Noragami: Episode 5 – “Borderline”

Noragami is about a minor god named Yato, who doesn’t have a single shrine. One day, he spray paints on a wall that he will help people in exchange for a 5-yen offering; he’s trying to save up money in order to build his own shrine. One day, while he’s doing a job, a girl named Hiyori pushes him out of the way of a bus. She is hit by the bus, and now Hiyori is a living Phantom. She’s still alive, but her spirit has a tendency to separate itself from her body at unexpected times. At the end of episode two, Yato gets a new Regalia named Yukine.

At the beginning of episode five, Yato teaches Yukine how to draw a borderline, which serves as a Regalia’s shield and only weapon; it acts as a boundary that phantoms are unable to cross. When Yukine tries it for the first time, Yato is surprised at how strong of a borderline he was able to make on his very first try.

Afterward, Hiyori and Yato get into a fight as to who he should be staying with. Hiyori argues that Yato doesn’t have a place to live or a semblance of a stable life. When the choice is left up to Yukine, he decides to go with Hiyori. Since Hiyori’s parents and their housekeeper don’t notice Yukine, this seems to be an ideal situation. However, Yato manages to get into Hiyori’s house and starts to cause problems for her plan. Yato tells Hiyori that Yukine is afraid of the dark.

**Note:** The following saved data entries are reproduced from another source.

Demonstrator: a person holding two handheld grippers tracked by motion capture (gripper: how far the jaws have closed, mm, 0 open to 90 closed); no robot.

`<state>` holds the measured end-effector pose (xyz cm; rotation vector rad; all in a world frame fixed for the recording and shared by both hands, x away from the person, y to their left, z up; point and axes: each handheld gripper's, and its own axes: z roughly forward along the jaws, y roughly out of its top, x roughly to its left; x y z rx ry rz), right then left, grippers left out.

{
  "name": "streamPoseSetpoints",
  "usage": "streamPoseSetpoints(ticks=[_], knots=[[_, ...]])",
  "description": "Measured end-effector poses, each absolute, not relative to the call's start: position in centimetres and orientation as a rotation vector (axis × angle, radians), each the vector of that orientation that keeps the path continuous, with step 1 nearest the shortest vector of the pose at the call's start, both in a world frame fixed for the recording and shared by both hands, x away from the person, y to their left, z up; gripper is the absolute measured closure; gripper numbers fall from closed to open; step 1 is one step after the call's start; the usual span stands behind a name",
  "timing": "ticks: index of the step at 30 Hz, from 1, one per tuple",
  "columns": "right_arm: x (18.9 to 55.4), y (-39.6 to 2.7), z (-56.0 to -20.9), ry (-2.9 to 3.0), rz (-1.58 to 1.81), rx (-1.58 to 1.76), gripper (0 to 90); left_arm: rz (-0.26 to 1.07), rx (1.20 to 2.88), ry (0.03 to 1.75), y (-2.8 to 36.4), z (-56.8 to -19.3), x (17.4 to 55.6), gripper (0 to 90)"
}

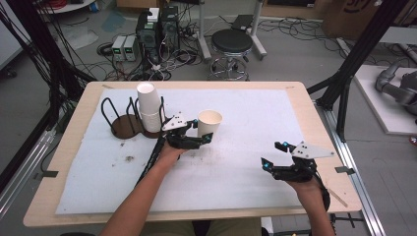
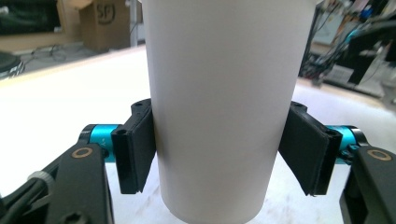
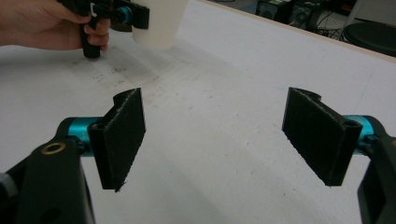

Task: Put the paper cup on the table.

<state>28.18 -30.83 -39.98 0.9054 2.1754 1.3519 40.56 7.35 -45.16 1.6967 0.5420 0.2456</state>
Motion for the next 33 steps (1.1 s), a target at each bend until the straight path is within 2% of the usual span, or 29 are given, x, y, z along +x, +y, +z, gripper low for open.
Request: streamPoseSetpoints(ticks=[4, 7, 17, 33], knots=[[28.2, -30.9, -39.9, 2.174, 1.358, 0.910, 21.8, 0.286, 1.767, 0.593, 7.2, -45.2, 40.7, 32.4], [28.2, -30.8, -39.9, 2.176, 1.356, 0.906, 21.8, 0.332, 1.897, 0.643, 6.7, -45.0, 40.8, 32.4], [28.1, -30.9, -39.9, 2.178, 1.353, 0.912, 21.8, 0.381, 2.009, 0.662, 6.8, -44.4, 39.9, 32.4], [28.2, -30.8, -39.7, 2.167, 1.364, 0.902, 21.9, 0.350, 1.989, 0.721, 7.9, -45.2, 38.8, 28.1]])
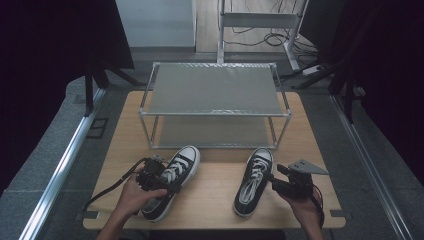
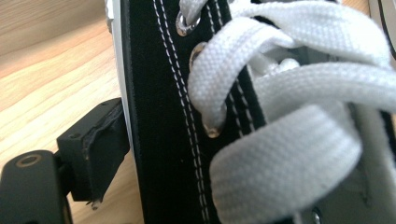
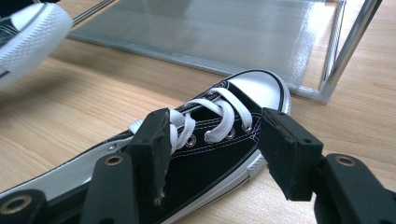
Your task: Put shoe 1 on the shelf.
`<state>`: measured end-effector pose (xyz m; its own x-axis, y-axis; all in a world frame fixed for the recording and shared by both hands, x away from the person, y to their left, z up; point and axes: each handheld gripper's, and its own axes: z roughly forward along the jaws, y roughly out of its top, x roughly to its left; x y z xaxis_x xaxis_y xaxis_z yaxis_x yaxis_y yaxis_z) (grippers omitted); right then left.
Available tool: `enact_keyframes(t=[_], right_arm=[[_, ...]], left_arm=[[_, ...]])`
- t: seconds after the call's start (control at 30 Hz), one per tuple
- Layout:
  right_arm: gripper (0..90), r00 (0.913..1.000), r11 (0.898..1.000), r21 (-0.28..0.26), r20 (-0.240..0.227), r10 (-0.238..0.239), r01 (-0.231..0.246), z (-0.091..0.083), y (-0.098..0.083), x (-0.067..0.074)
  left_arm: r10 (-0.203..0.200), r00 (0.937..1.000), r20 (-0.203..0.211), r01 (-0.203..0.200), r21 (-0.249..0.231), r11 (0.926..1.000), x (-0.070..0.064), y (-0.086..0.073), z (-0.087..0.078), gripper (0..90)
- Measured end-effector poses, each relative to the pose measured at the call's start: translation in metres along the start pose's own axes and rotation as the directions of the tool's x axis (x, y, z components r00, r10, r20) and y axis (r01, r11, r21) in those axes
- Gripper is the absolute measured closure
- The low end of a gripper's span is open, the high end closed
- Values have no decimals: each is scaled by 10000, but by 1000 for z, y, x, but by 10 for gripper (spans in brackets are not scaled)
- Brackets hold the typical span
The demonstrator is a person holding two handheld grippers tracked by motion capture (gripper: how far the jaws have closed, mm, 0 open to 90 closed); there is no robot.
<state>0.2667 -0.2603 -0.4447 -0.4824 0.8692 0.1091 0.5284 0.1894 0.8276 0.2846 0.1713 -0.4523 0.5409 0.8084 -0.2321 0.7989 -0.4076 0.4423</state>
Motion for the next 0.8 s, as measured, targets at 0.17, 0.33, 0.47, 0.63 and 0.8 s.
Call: enact_keyframes(t=[0.17, 0.33, 0.47, 0.63, 0.8], right_arm=[[438, 10000, 10000, 43, -12, 14, -14, 1, -1, 0], [438, 10000, 10000, 55, -2, 17, -17, 2, -1, -1], [438, 10000, 10000, 67, 19, 22, -22, 3, -1, -1], [438, 10000, 9999, 105, 15, 45, -45, 3, -1, -1], [438, 10000, 9999, 99, 44, 57, -57, 3, -2, -3]], left_arm=[[-204, 9998, 62, 206, -301, 9993, 9, -12, -13, 134], [-463, 9989, -23, 461, -611, 9971, 20, -24, -27, 134], [-500, 9982, -326, 474, -759, 9960, 26, -32, -39, 134], [-836, 9964, 119, 844, -1191, 9893, 36, -45, -54, 134], [-1106, 9938, -144, 1076, -1375, 9846, 44, -53, -59, 134]])
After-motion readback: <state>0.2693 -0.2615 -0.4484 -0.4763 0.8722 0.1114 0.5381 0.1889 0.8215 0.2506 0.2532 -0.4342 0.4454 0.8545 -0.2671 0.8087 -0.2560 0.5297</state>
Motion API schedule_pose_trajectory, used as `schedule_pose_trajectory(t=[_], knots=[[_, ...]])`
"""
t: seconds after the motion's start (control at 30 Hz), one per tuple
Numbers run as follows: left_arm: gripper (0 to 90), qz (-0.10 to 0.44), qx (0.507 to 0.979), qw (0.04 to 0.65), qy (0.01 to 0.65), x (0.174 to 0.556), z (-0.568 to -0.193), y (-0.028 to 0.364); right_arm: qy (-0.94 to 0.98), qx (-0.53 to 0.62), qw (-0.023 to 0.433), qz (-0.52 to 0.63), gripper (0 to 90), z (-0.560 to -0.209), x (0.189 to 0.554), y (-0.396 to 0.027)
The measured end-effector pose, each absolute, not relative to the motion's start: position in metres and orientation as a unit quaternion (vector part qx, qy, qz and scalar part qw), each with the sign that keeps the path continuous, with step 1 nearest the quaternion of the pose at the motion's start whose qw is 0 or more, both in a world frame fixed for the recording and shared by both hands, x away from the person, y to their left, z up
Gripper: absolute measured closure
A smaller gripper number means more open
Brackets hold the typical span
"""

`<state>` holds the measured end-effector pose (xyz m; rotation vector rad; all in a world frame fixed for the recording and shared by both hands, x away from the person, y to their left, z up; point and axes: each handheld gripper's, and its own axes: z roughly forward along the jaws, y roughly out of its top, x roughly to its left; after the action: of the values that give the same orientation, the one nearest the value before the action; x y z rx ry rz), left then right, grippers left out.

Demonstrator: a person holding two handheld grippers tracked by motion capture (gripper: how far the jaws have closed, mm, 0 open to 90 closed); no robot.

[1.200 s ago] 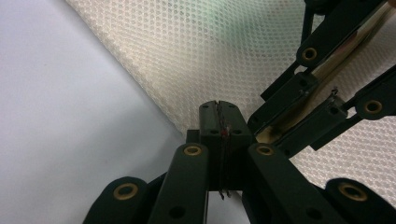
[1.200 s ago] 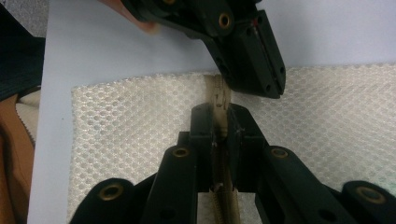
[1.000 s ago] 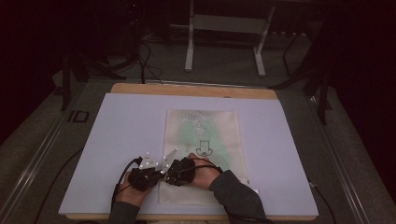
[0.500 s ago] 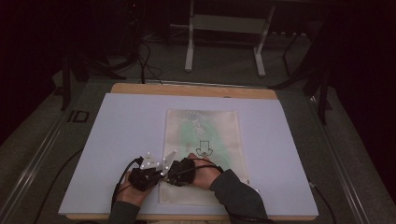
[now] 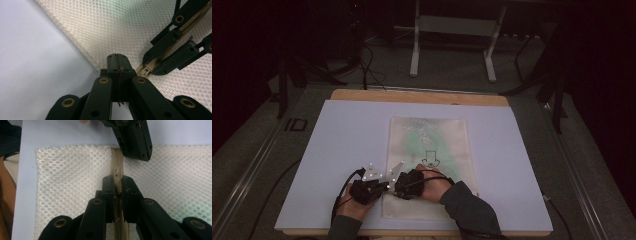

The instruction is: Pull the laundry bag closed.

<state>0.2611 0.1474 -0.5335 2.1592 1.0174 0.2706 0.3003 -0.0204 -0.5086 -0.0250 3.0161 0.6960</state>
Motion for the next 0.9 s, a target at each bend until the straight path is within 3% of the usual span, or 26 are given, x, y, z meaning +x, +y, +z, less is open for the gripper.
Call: schedule_pose_trajectory(t=[0.9], knots=[[89.4, 0.106, 0.837, 0.363, 0.396, 0.261, -0.534, 0.148, 0.977, -0.012, 0.023, 0.211, 82.5, -0.506, 0.300, -0.033]])
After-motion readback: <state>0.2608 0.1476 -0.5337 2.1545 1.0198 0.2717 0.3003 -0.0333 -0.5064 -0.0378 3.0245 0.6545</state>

That night, when Yukine has trouble sleeping due to the dark, Hiyori invites him to sleep with her in her bed. He freaks out at first, but as he’s getting comfortable, Yato comes in and forcibly drags him out of the room. Yukine has a confrontation with Yato, saying that Yato really doesn’t need him, since he already has Nora, his former familiar.

When Hiyori takes Yukine out shopping, he takes down a skateboard and starts using it, saying that since no one can see him, he can borrow it for a little bit. Hiyori scolds him and says it’s the same as stealing. When she puts the skateboard back, Yukine leaves without saying a word. Yato appears, and the two of them have a conversation where she learns that the concepts of right and wrong don’t apply to gods, and they can do anything they want, including hurting and killing people. After this, Hiyori goes to search for Yukine; however, her spirit leaves her body at just that moment.

It’s starting to get dark out, and Yukine gets scared. As he’s running to find somewhere with light, he hears a little girl sobbing. As he talks to her, he comes to realize that she’s dead but doesn’t seem to realize that she is. This leads to the episode’s climax, where Yukine has to face his fear of the dark and find a way to save the little girl from Phantoms that are tempting her.

There’s also a couple of brief scenes that feature a blond female character I’d seen in the opening credits but had not seen in the series prior to this episode. She takes out Phantoms with a gun, so I’m assuming she’s some kind of god and that the gun is her Regalia. Hopefully we’ll get more information on this character in episode six.

This ended up being another episode that was heavy on the exposition, and the major action really didn’t take place until right near the end of the episode. Some information is revealed early on in the episode that plays a part in the climax’s action, though, so the info dumping was actually important. And the information that Hiyori learned from Yato about the gods ties in with something that Kofuku told her back in episode four. It seems Hiyori is starting to understand that there’s more to Yato than there appears on the surface.

Is it just me, or did the concept of Yato trying to earn money to build his own shrine kind of get lost along the way? When the series first started, it felt like this was going be a driving force. In episode five, he didn’t do any jobs at all. In episode four, there was a job that Yato did, but it was revealed at the beginning of episode four that he spent a bit of money on good luck charms. Hopefully, we’ll see a little more of an emphasis on this aspect of the series again.

According to both and FUNimation, Noragami has 12 episodes, which means that we’re almost halfway through the series. At this point, I have say that Noragami is a decent show, but it’s not quite as strong as I thought back when I saw the first couple of episodes. I’ll keep watching the rest of the series, though, with the hope that maybe the series will recapture the interest I had in it early on.